La recevabilité des articles de journaux à titre de preuve
par Karim Renno
Irving Mitchell Kalichman s.e.n.c.r.l.
En juin 2010, nous discutions dans un billet de la recevabilité des articles de journaux à titre de preuve et la possibilité de demander la radiation d’allégations afférentes à ces mêmes articles (voir notre billet ici: http://bit.ly/Ruxl2A). Ceci étant dit, il importe de faire la distinction des articles de journaux que l’on tente d’introduire pour leur contenu (lesquels constituent du ouï-dire) et ceux que l’on veut introduire seulement pour prouver quelle était l’information publiquement disponible (sans égard à la véracité de cette information). Comme le souligne l’Honorable juge Line Samoisette dans Leclerc Automobiles international inc. c.RBC Banque Royale (2012 QCCS 5396), la production d’articles de journaux est tout à fait appropriée dans le deuxième scénario.
Dans cette affaire, les Demandeurs recherchent le retrait préliminaires d’articles de journaux qui sont produits par la Défenderesse dans sa contestation. Ils plaident que le contenu des articles de journaux allégués dans la défense ne sont que des suppositions et constituent un double ouï-dire ce qui est inadmissible en preuve.
La Défenderesse rétorque que ne cherche pas à prouver la véracité du contenu des nouvelles qu’elle introduit en preuve, mais qu’elle veut plutôt d’établir qu’elles ont été publiées et qu’elle les a lues. La Défenderesse ne cherche donc pas à mettre en preuve le contenu des déclarations, mais simplement qu’elles ont été faites le 3 avril 2008 dans le but d’établir qu’elle avait des motifs raisonnables d’intervenir de la façon qu’elle a fait.

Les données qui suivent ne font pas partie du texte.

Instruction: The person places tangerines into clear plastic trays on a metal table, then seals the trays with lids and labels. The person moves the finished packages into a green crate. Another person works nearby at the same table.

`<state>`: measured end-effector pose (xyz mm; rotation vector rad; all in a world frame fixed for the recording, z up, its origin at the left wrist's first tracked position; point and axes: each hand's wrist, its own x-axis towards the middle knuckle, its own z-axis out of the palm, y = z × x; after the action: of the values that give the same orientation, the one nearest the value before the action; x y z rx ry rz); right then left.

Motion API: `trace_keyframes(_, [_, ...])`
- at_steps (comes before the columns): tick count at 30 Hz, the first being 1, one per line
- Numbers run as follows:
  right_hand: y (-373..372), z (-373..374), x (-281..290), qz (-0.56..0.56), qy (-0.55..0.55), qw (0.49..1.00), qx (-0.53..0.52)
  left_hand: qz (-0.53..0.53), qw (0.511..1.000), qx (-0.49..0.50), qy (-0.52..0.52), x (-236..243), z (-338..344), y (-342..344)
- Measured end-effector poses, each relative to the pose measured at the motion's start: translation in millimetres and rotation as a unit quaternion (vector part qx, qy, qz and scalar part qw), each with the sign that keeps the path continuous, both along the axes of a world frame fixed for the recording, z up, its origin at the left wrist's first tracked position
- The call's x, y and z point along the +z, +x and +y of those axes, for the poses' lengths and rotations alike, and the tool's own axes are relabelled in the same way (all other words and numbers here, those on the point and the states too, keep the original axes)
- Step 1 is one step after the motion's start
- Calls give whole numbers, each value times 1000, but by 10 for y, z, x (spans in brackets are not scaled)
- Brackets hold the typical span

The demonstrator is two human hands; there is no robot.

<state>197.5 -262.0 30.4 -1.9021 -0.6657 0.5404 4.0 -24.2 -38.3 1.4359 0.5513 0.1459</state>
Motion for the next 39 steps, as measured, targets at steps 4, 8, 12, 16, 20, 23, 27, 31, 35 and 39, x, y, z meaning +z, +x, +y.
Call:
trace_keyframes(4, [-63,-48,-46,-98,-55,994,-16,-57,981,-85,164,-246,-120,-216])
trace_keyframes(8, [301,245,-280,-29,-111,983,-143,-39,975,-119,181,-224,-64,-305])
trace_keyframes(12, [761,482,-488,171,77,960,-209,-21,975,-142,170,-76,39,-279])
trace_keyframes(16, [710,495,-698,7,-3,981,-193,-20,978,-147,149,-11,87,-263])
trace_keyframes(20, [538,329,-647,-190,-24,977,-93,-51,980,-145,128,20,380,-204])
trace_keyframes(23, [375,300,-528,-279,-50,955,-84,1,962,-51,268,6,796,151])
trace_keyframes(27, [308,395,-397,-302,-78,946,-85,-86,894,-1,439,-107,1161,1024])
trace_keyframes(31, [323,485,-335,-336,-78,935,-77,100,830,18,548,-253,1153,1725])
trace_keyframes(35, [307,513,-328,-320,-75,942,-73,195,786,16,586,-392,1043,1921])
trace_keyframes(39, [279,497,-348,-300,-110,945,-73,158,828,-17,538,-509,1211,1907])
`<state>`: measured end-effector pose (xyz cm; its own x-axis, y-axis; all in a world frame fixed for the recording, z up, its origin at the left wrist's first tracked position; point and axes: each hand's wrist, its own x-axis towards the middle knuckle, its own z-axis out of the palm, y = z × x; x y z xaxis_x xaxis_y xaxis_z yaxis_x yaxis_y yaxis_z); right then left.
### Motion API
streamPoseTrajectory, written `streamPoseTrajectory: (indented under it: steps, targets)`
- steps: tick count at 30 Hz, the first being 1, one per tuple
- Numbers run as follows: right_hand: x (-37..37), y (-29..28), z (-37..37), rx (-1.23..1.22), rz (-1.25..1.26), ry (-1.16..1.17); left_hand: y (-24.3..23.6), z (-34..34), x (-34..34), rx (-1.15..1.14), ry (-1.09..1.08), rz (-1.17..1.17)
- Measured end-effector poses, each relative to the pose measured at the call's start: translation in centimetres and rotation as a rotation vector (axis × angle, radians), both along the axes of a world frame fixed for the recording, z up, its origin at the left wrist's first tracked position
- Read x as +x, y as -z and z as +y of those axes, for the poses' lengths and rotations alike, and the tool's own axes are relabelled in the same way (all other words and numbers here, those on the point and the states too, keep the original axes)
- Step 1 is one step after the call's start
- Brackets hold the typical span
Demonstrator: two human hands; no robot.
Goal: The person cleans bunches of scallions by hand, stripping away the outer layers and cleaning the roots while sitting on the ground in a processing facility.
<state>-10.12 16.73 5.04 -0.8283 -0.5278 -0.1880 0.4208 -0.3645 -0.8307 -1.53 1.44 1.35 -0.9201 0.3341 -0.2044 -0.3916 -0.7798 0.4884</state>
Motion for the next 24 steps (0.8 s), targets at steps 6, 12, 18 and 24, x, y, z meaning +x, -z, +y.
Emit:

La juge Samoisette en vient à la conclusion que la demande de retrait des articles de journaux est mal fondée à la lumière de l’objectif de la Défenderesse en les produisant. Puisque la Défenderesse ne cherche pas à établir la véracité des propos qui y sont rapportés, on ne peut parler de ouï-dire:
[11] Dans son traité sur la preuve civile, Jean-Claude Royer réfère à l’arrêt R. c. O’Brien qui traite ainsi de la règle générale du ouï-dire et de son exception la plus courante :
« Il est bien établi en droit que la preuve d’une déclaration faite à un témoin par une personne qui n’est pas elle-même assignée comme témoin est une preuve par ouï-dire, qui est irrecevable lorsqu’elle cherche à établir la véracité de la déclaration; toutefois, cette preuve n’est pas du ouï-dire et est donc recevable lorsqu’elle cherche à établir, non pas la véracité de la déclaration, mais simplement que celle-ci a été faite. »
[..]
[16] Quant à l’affaire Dion c. Bloc québécois, il s’agissait d’une action en dommages intentée suite à la publication d’un dépliant par lequel on voulait établir que l’argent associé à ce qu’on appelle le scandale des commandites soit passé par les mains du demandeur pour se rendre, entre autres, éventuellement dans les coffres du Parti libéral du Canada. Une requête pour retirer des pièces du dossier de la Cour a été présentée. La juge Cohen rappelle que chaque partie est maître de sa preuve. Elle évoque ensuite certains critères pour déterminer la pertinence et l’admissibilité en preuve des articles de journaux. Dans cette affaire, elle conclut que les articles de journaux ne feraient pas avancer le débat, car ils ne font pas preuve en soi. La juge craignait que la production de ces articles ouvre plutôt la porte à une preuve qui n’en finirait plus.
[17] Le contexte du présent litige est différent.
[18] En effet les articles de journaux qui sont allégués par la défenderesse ne sont pas utiliser pour faire la preuve des faits, mais pour établir les éléments dont la défenderesse a tenu compte pour agir.